On the latest edition of the Politically Speaking podcast, St. Louis Public Radio’s Jason Rosenbaum, Jo Mannies and Rachel Lippmann review what occurred in the Missouri Gov. Eric Greitens saga.

After two particularly bad weeks, it could be argued that there were rays of light on the legal front for the GOP governor. That’s because an investigator who allegedly made false statements during a deposition took the Fifth Amendment — which could place critical evidence in jeopardy.

Perhaps the most eyebrow-raising development on the political front was attorney Al Watkins’ disclosure that his firm received $100,000 to deal with the fallout from Greitens’ admission of an extramarital affair. Watkins represents the ex-husband of the woman with whom Greitens had the affair.
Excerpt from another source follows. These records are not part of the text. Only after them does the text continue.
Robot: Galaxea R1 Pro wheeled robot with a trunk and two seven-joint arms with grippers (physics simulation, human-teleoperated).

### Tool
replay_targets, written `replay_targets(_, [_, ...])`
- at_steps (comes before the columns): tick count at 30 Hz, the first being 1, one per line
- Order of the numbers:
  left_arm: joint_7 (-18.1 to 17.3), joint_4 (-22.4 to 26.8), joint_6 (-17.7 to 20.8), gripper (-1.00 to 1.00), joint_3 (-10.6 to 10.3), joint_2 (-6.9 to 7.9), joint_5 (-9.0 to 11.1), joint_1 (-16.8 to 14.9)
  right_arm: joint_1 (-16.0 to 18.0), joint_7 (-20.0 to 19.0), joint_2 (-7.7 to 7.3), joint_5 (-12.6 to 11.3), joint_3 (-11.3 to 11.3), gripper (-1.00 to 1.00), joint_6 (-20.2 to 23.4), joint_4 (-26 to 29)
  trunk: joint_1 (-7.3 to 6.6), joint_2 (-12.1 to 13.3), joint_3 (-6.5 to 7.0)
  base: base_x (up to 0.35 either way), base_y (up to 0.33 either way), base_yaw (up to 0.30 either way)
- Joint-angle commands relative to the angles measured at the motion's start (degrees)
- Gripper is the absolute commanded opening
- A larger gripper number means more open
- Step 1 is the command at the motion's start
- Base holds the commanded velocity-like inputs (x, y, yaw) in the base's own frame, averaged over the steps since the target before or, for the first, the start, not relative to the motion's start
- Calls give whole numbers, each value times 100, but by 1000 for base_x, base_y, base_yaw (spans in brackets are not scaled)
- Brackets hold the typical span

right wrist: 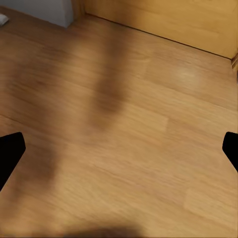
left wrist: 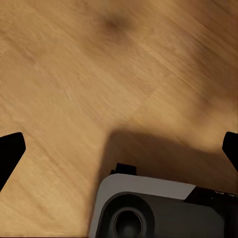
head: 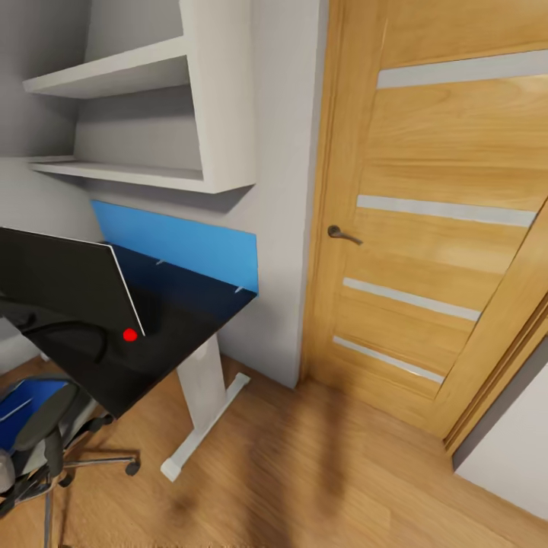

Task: In the bedroom, organize the workspace by keeping the computer under the desk, ensuring the monitor is on the desk, placing the keyboard on the desk next to the monitor, placing the mouse on the desk next to the keyboard, moving the folder from the swivel chair onto the desk next to the mouse, stacking the notebook on top of the folder with the pen on top of the notebook, and positioning the swivel chair next to the desk.

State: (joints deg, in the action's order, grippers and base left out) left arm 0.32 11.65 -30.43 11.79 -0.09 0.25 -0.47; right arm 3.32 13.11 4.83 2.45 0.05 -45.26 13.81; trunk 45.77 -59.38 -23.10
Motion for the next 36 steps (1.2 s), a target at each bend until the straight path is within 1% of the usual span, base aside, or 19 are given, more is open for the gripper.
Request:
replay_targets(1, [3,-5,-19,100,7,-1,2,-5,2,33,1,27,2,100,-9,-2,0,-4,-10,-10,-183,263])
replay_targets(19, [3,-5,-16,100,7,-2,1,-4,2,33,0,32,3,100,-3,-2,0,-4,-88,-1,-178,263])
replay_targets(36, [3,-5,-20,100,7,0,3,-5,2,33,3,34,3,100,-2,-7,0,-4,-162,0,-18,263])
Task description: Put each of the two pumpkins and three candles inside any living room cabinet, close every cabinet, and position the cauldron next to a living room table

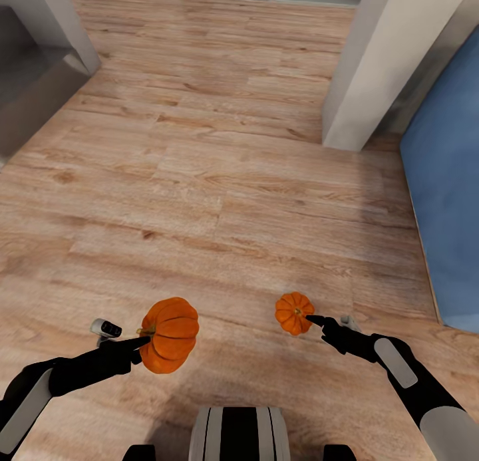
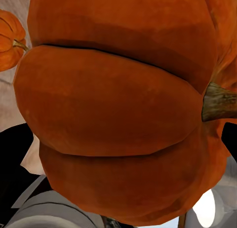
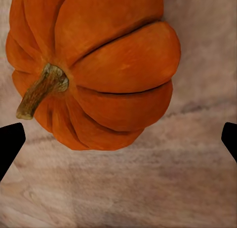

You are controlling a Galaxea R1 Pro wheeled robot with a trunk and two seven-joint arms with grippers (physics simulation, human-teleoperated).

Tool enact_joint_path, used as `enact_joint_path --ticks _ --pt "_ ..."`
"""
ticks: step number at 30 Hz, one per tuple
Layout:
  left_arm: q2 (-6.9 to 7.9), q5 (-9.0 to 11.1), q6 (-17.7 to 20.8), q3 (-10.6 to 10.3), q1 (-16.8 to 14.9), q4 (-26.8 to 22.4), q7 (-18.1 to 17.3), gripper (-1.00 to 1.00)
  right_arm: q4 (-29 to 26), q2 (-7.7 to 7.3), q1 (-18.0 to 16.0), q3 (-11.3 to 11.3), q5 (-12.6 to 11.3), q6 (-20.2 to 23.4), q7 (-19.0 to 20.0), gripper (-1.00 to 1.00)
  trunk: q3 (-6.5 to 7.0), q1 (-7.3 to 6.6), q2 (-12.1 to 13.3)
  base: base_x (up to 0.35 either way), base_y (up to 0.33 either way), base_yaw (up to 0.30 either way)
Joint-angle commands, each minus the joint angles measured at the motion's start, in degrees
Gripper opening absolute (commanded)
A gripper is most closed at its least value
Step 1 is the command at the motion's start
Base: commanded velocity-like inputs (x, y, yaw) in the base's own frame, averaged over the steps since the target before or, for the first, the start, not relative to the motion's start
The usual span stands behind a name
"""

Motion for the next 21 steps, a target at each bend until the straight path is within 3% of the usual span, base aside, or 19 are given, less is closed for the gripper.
enact_joint_path --ticks 1,14,21 --pt "0.02 0.3 0.5 -0.1 0.0 0.0 -0.1 -1.0 0.0 -0.05 0.0 0.1 0.1 0.1 0.2 1.0 -0.03 -0.01 0.0 0.052 0.0 0.0" --pt "0.41 0.3 0.4 -0.2 0.1 0.1 -0.4 -1.0 0.2 -0.04 -0.2 0.0 -0.1 0.3 -0.2 1.0 -0.03 -0.01 0.0 0.101 0.017 0.0" --pt "-0.62 0.4 0.3 -0.2 0.1 0.1 -0.3 -1.0 0.2 0.29 -0.3 0.4 0.1 -0.2 -0.2 1.0 -0.03 -0.01 0.0 0.086 0.001 0.0"
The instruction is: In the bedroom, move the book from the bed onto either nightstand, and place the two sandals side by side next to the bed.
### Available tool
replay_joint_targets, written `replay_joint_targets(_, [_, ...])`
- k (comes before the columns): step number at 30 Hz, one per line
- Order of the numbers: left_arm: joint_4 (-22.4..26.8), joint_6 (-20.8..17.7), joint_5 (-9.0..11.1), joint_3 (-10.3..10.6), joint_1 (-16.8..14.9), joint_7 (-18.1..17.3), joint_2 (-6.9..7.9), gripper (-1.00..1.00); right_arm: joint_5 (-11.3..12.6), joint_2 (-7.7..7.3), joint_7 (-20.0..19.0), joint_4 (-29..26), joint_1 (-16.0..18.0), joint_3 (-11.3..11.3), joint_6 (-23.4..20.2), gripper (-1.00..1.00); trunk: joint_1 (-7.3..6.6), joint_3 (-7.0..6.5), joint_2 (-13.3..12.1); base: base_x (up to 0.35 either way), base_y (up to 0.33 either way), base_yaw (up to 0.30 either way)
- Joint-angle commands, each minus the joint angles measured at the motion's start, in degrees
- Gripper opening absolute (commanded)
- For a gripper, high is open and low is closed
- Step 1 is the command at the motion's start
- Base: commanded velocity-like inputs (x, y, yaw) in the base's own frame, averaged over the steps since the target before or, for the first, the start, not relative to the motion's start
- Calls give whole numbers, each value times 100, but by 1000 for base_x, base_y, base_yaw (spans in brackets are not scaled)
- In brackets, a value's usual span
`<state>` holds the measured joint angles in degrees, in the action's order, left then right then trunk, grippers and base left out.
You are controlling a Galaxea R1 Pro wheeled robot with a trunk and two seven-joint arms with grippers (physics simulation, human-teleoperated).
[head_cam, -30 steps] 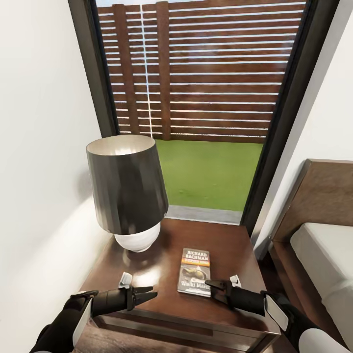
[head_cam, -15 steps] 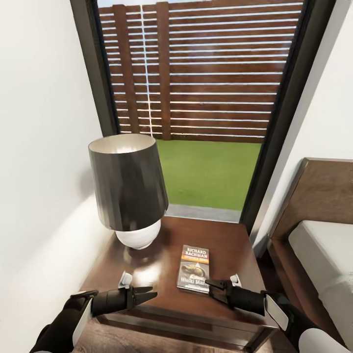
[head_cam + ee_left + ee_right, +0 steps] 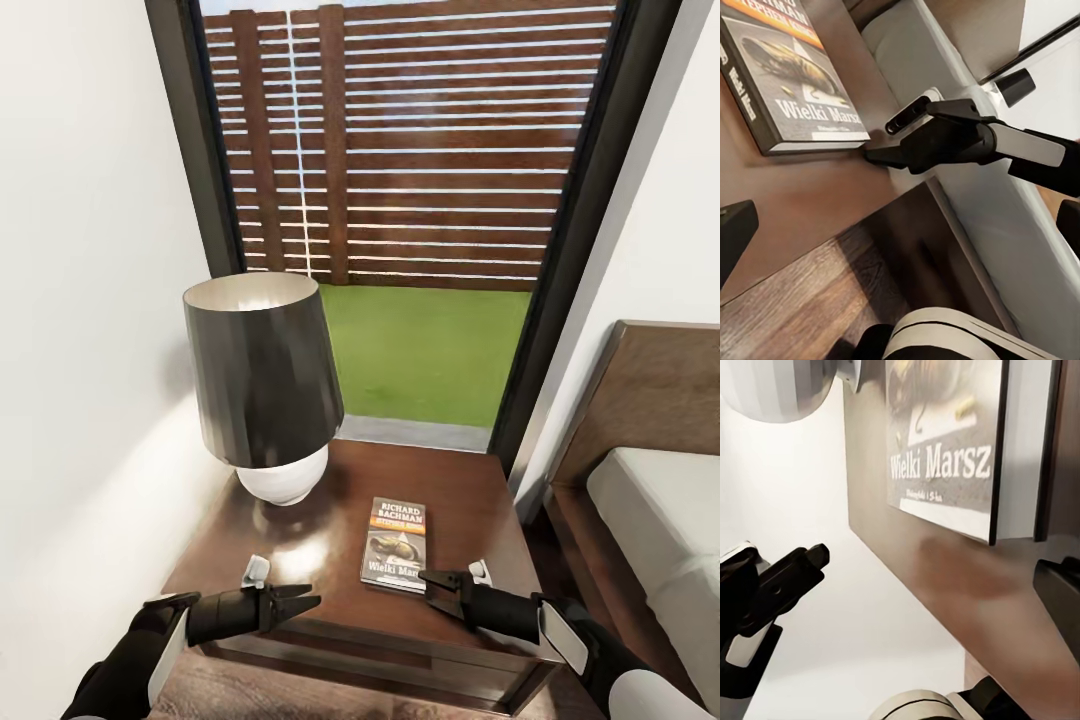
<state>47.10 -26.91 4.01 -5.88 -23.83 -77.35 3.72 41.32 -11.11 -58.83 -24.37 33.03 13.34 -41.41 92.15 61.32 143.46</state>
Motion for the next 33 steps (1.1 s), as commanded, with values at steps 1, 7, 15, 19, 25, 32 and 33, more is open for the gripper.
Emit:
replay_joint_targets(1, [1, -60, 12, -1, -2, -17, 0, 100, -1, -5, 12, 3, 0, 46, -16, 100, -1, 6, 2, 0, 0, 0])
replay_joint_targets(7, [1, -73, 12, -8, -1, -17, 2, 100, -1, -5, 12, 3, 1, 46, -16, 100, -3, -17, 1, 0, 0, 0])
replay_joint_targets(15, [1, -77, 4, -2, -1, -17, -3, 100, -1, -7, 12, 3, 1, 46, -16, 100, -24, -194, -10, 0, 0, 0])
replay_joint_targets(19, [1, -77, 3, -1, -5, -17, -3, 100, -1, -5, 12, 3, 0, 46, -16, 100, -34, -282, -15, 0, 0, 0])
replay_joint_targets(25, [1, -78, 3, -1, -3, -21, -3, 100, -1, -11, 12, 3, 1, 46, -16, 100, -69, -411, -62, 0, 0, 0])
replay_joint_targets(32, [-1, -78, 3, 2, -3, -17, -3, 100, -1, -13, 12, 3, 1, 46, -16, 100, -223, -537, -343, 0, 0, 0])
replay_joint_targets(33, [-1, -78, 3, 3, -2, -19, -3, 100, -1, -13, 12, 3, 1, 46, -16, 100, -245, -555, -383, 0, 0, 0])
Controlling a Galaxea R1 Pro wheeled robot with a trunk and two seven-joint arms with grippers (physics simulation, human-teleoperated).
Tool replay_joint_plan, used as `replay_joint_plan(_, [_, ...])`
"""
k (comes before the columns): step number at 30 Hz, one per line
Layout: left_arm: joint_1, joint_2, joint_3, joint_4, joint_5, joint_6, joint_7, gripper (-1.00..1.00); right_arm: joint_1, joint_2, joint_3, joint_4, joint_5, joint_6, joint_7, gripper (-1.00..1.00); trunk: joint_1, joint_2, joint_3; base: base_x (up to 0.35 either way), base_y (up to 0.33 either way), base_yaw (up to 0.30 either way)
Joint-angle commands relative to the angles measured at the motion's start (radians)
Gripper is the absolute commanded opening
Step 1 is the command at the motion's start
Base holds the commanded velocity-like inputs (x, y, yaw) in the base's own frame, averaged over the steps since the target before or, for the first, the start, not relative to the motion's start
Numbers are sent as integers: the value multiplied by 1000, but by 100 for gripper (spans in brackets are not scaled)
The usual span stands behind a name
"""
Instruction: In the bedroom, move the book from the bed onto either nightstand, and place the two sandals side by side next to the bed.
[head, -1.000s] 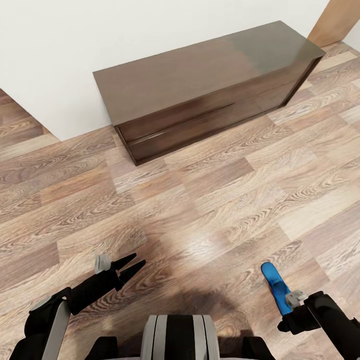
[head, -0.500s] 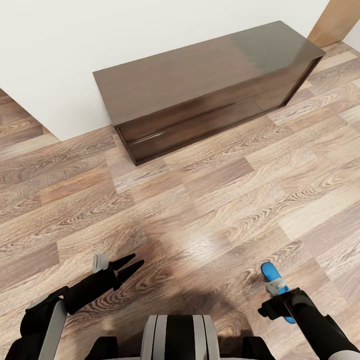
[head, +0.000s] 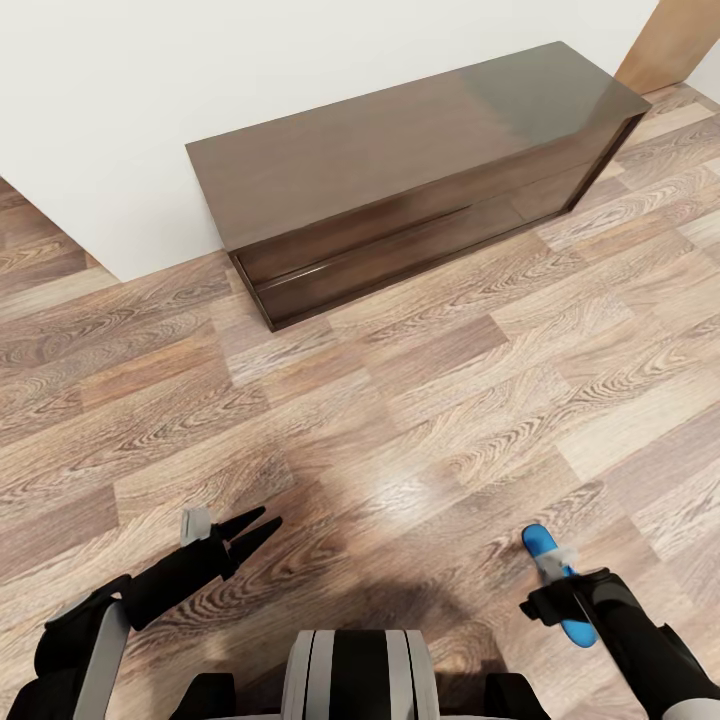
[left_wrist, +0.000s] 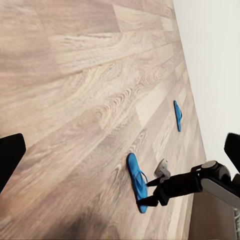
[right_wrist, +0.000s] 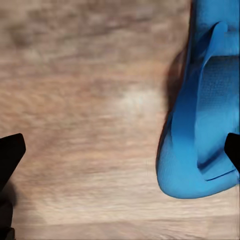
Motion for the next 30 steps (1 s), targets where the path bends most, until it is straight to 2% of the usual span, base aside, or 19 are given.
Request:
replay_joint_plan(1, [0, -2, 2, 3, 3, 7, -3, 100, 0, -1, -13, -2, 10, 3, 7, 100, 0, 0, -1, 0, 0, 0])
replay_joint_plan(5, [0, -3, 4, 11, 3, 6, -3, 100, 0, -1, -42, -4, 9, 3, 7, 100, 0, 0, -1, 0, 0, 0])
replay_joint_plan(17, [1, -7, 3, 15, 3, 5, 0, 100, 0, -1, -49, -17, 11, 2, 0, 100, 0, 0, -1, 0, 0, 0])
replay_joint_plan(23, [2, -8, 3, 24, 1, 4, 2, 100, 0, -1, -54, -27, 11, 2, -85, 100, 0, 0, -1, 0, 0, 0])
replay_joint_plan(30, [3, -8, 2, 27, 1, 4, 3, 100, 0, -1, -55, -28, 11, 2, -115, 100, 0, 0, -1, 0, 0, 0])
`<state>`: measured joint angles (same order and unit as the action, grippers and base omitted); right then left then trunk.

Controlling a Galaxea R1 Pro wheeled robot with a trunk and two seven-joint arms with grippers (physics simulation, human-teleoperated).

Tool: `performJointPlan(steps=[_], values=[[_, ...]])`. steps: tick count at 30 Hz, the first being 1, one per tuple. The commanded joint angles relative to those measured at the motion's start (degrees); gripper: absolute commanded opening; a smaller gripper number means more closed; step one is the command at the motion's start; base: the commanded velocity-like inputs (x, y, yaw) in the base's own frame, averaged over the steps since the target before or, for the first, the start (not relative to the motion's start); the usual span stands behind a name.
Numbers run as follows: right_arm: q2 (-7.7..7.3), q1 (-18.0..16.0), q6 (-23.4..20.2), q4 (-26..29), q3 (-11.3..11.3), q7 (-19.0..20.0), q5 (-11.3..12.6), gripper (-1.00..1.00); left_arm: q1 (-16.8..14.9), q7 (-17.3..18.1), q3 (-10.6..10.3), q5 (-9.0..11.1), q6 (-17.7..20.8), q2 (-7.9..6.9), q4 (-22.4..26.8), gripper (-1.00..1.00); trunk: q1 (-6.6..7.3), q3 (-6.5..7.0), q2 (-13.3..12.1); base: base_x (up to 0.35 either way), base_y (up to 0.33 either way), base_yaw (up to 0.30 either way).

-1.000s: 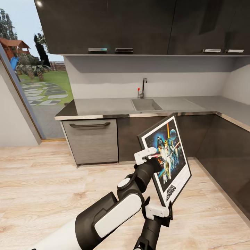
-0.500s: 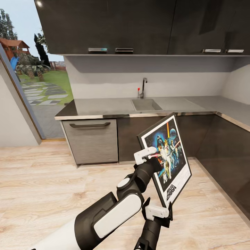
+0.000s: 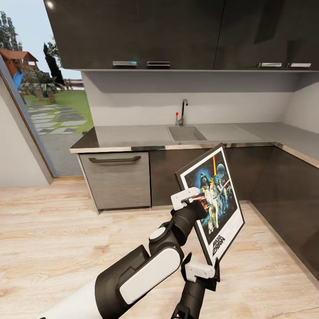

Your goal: Pick up the poster from the kitchen countertop and hang it on one of the wall nails in the kitchen.

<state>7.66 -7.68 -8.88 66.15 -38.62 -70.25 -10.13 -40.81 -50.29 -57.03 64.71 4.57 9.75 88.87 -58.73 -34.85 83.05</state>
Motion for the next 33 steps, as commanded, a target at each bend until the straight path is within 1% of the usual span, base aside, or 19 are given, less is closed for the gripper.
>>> performJointPlan(steps=[1,10,12,16,18,23,33], values=[[0.03,-0.1,-0.6,-0.6,-0.1,-0.2,-0.2,1.00,-0.1,-0.3,0.0,0.0,0.4,0.01,0.1,-1.00,0.00,-0.06,0.0,0.000,0.000,0.000],[0.07,-0.7,-0.6,-1.5,0.1,-0.2,-0.2,1.00,-0.1,-0.3,0.0,0.0,0.3,-0.15,0.2,-1.00,0.00,-0.06,0.0,0.000,0.000,0.000],[0.07,-0.7,-0.6,-1.5,0.5,-0.2,-0.2,1.00,-0.1,-0.3,0.0,0.0,0.3,-0.16,0.4,-1.00,0.00,-0.06,0.0,0.000,0.000,0.000],[0.07,-0.8,-0.5,-1.5,2.2,-0.2,-0.1,1.00,-0.1,-0.3,0.0,0.0,0.3,-0.26,0.6,-1.00,0.00,-0.06,0.0,0.000,0.000,0.000],[0.07,-0.8,-0.2,-1.5,2.5,-0.2,-0.1,1.00,-0.1,-0.3,0.0,0.0,0.3,-0.31,0.7,-1.00,0.00,-0.06,0.0,0.000,0.000,0.000],[0.07,-0.9,0.7,-1.6,2.7,-0.2,-0.1,1.00,-0.1,-0.3,0.0,0.0,-0.4,-0.34,0.7,-1.00,0.00,-0.06,0.0,0.000,0.000,0.000],[0.15,-2.0,0.9,-2.3,2.8,-0.2,-0.2,1.00,-0.1,-0.3,-0.1,0.0,-1.4,-0.34,0.7,-1.00,0.00,-0.06,0.0,0.000,0.000,0.000]])
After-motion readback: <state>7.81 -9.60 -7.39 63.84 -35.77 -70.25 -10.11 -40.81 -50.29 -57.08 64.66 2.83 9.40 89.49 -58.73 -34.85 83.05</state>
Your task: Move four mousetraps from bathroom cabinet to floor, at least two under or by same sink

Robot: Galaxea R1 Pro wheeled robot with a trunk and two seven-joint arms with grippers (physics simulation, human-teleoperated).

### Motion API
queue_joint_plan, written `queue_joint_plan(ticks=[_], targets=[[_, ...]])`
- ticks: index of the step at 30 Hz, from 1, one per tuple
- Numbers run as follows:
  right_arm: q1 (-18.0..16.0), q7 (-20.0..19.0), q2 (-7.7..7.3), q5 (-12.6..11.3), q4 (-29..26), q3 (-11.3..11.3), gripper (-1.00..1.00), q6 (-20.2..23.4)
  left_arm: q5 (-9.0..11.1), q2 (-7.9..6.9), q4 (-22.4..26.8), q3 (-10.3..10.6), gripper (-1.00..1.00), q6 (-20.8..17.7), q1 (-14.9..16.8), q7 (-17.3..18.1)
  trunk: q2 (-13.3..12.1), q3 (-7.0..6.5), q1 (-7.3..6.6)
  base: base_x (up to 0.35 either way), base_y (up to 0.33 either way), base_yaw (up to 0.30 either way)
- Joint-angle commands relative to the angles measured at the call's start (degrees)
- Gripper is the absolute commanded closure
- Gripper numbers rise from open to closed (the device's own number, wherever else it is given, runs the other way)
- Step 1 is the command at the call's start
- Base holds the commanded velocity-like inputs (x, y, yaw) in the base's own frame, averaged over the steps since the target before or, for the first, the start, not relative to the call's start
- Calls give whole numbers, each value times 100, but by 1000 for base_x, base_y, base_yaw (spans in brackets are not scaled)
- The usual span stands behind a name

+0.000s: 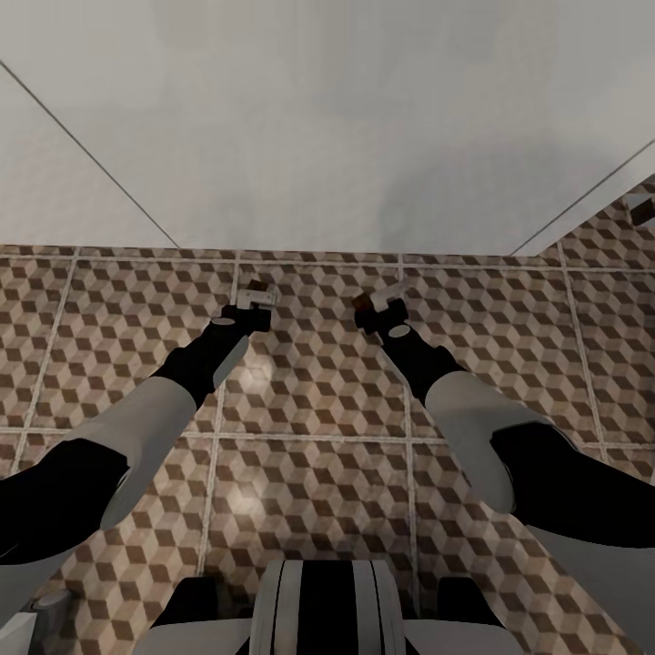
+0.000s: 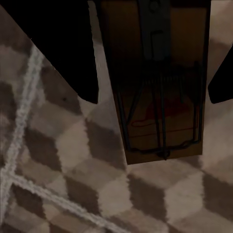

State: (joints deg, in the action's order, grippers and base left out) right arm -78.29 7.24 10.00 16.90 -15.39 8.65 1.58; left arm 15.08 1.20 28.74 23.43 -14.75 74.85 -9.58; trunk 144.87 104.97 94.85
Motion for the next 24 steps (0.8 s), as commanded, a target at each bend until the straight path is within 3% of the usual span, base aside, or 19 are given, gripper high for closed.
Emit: queue_joint_plan(ticks=[1,24], targets=[[-2,31,0,42,1,22,-100,-29,39,-6,9,48,100,-28,3,-62,1,3,-1,0,0,0],[-2,32,0,42,1,22,-100,-79,39,-6,8,48,100,-29,3,-62,1,3,-1,0,0,0]])
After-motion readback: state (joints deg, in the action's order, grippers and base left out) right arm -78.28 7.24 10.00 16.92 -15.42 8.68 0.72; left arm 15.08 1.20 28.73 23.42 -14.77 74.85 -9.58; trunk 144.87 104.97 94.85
The husband ended up breaking that story to KMOV earlier this year.

Other things talked about on this show:

  • How a judge is ordering Watkins to say who gave him the $100,000 — and why it matters who is paying Greitens and Watkins’ legal bills.
  • Greitens’ continuing decision to not to take question from reporters.
  • Where House members stand on considering impeachment.
  • An unsuccessful effort to prevent Attorney General Josh Hawley from getting involved in Greitens’ legal situation.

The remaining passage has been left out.